→ **Exercise aim**:
Scan the records below and say how many lines include the word "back", giving no other text.

(Dataset excerpts)

######

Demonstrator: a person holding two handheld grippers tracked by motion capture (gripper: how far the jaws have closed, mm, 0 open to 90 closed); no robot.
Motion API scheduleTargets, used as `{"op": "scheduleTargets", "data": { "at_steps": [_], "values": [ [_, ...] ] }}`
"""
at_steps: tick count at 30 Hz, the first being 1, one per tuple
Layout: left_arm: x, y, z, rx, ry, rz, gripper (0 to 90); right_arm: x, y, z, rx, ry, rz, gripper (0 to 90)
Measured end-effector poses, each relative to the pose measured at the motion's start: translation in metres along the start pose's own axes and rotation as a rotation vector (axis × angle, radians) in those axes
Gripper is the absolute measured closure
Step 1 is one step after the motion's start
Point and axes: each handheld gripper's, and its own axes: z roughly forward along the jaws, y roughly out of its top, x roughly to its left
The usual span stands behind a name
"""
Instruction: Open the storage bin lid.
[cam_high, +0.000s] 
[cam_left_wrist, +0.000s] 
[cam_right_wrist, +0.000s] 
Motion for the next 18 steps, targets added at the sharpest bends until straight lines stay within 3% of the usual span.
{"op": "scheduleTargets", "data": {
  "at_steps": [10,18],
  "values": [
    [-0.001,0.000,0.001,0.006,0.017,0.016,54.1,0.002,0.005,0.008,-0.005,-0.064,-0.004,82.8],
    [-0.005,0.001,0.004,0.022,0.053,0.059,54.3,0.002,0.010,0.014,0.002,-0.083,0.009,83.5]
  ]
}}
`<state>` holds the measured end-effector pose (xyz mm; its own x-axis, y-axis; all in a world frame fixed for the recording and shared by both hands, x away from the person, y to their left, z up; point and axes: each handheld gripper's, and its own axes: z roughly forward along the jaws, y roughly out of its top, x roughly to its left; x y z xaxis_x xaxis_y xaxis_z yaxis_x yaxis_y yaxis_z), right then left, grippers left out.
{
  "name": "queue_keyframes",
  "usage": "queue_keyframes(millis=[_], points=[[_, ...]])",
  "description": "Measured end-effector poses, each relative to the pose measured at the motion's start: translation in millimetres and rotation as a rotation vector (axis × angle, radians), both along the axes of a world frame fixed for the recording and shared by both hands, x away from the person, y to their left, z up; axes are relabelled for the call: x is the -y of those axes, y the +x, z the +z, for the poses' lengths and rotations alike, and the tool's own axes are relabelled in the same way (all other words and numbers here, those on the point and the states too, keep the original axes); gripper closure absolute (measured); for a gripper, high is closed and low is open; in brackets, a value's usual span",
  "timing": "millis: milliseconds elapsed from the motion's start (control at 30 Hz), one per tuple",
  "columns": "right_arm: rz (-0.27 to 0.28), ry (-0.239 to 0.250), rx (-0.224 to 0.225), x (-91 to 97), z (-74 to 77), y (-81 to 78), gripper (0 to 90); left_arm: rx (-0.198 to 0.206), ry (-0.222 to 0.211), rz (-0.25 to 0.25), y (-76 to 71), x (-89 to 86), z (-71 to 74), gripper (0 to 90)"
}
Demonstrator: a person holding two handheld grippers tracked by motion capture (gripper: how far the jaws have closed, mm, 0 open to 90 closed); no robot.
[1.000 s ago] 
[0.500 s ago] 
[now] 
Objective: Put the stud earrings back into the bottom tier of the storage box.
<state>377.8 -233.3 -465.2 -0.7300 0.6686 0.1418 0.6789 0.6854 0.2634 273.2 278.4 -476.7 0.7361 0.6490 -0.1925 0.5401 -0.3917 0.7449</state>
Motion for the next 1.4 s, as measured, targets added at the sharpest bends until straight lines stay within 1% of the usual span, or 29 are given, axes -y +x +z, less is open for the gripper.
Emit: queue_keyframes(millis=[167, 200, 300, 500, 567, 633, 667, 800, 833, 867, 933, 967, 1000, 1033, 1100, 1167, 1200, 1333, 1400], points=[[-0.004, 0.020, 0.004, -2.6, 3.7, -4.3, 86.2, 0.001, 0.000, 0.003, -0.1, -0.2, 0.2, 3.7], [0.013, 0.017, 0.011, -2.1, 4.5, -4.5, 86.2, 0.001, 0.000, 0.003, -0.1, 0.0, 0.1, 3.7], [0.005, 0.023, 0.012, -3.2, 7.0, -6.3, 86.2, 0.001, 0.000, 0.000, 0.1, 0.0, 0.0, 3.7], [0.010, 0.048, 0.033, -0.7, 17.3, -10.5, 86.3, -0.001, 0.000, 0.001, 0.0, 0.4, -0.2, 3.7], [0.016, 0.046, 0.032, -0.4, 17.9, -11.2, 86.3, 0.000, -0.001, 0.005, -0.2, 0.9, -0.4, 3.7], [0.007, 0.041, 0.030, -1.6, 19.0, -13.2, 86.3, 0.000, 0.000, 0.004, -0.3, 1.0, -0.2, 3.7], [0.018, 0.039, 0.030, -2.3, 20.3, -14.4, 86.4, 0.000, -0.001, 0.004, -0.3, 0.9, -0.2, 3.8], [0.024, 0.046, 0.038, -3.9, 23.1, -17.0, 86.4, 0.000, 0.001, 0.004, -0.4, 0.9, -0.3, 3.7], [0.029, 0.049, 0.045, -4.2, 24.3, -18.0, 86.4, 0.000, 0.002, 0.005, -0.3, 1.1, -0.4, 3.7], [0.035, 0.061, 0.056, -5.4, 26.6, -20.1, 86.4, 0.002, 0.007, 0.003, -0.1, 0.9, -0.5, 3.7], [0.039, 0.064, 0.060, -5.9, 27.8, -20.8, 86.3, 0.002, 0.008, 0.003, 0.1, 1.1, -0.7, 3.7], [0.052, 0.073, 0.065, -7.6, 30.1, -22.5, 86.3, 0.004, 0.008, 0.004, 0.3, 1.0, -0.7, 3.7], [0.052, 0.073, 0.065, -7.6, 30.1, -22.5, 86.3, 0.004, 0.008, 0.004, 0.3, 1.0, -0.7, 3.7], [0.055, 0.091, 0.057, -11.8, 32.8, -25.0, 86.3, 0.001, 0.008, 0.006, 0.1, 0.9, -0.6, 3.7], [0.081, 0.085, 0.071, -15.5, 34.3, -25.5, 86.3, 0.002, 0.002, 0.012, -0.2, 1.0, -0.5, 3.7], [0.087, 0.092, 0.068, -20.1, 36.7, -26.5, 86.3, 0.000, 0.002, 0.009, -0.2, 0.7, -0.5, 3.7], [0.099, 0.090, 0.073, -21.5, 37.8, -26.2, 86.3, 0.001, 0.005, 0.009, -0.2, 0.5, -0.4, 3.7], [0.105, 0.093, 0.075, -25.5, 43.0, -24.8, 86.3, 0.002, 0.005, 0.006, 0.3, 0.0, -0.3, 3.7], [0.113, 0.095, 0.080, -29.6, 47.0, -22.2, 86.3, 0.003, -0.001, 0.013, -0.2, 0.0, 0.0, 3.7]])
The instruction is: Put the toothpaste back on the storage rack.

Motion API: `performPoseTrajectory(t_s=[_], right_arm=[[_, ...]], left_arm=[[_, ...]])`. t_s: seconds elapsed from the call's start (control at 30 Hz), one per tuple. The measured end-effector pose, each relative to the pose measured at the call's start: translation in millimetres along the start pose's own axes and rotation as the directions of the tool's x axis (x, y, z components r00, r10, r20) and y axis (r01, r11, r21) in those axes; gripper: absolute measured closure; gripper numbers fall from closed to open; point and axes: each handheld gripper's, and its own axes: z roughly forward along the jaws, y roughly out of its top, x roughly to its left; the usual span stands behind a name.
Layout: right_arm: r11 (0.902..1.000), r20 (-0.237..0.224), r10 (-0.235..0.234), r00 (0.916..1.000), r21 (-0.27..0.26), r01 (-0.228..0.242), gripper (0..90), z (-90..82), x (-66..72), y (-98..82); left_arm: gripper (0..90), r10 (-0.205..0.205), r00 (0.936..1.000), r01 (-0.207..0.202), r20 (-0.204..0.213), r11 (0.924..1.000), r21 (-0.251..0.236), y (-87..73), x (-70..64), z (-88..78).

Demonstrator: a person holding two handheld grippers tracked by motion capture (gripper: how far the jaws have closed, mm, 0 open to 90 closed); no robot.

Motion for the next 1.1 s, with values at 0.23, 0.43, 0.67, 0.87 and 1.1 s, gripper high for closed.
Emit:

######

→ **Task output**:
2